The regulation was made to avoid getting a healthy person into the mental house for incorrect diagnoses or other aims, said Ma Li, a member of the mental health lawmaking research team in the National People's Congress.

'Latest draft is unwise'

Liu first initiated the mental health legislation in 1985, but despite numerous attempts, it has never been passed.

But lawyer Huang Xuetao, who has read the latest draft, said that such a law still wouldn't prevent healthy people from being sent to a mental hospital and that it would be unwise to ask doctors to review diagnoses by themselves.

"A doctor is not professional in judging conflicts of interest or distinguishing right from wrong behind the benefits, so it's unadvisable to ask a doctor to shoulder such a responsibility," Huang said.

Huang suggested letting the public security departments decide whether to take action of mandatory hospitalization through legal proceedings, which is similar to measures adopted by mandatory drug rehabilitation centers.

Lack of money

Some experts think passing legislation has been delayed so long not because regulations were difficult to constitute, but because the government couldn't guarantee enough money to enforce them.

"Against the background of new medical reform, the government should invest heavily in mental hospitals," Jia Fujun, one of the drafters for Guangdong provincial mental health regulations, told Nanfang Daily.

"We estimated that if the government invested 3 billion yuan (US$439 million) in three to five years, all the mental patients' problems would be settled," Jia said. "Guangdong has spent 15 million yuan (US$2.19 million) over the past few years on mental health, mainly assisting the mental houses outside the Pearl River Delta.

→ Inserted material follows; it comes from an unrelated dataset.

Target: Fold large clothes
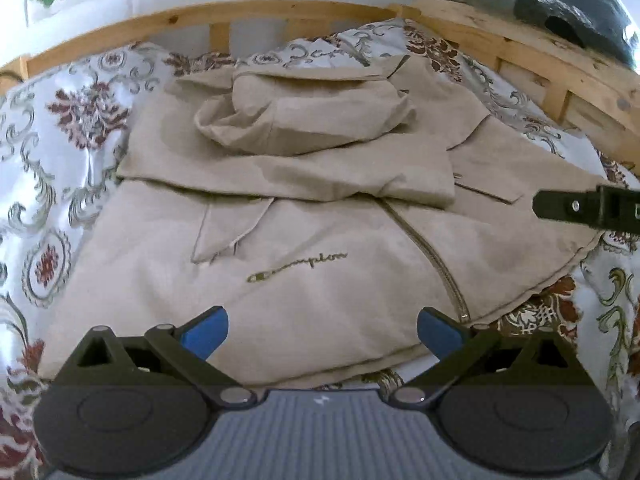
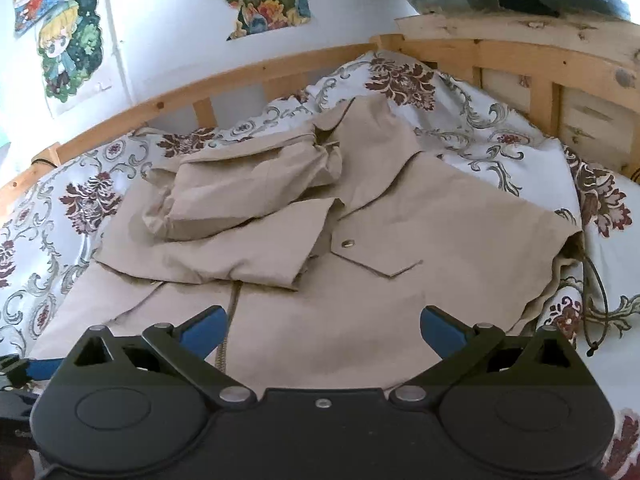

The new medical reform will likely bring more investment."

Mental illness covers a wide range of ailments, from depression to schizophrenia. The affliction accounts for 20 percent of all diseases in the country and has become a serious threat to public health. The rate is expected to rise to 25 percent by 2020, according to the Ministry of Health.

Latest figures show there are 11 hospital beds and fewer than two psychiatrists for every 100,000 patients, far below the world's average of more than 43 beds and nearly four doctors for the same number of patients.

The country's health budget last year was 5.5 percent of gross domestic product, while the investment in mental health services took up 2.3 percent of the health budget in 2008, according to China Daily.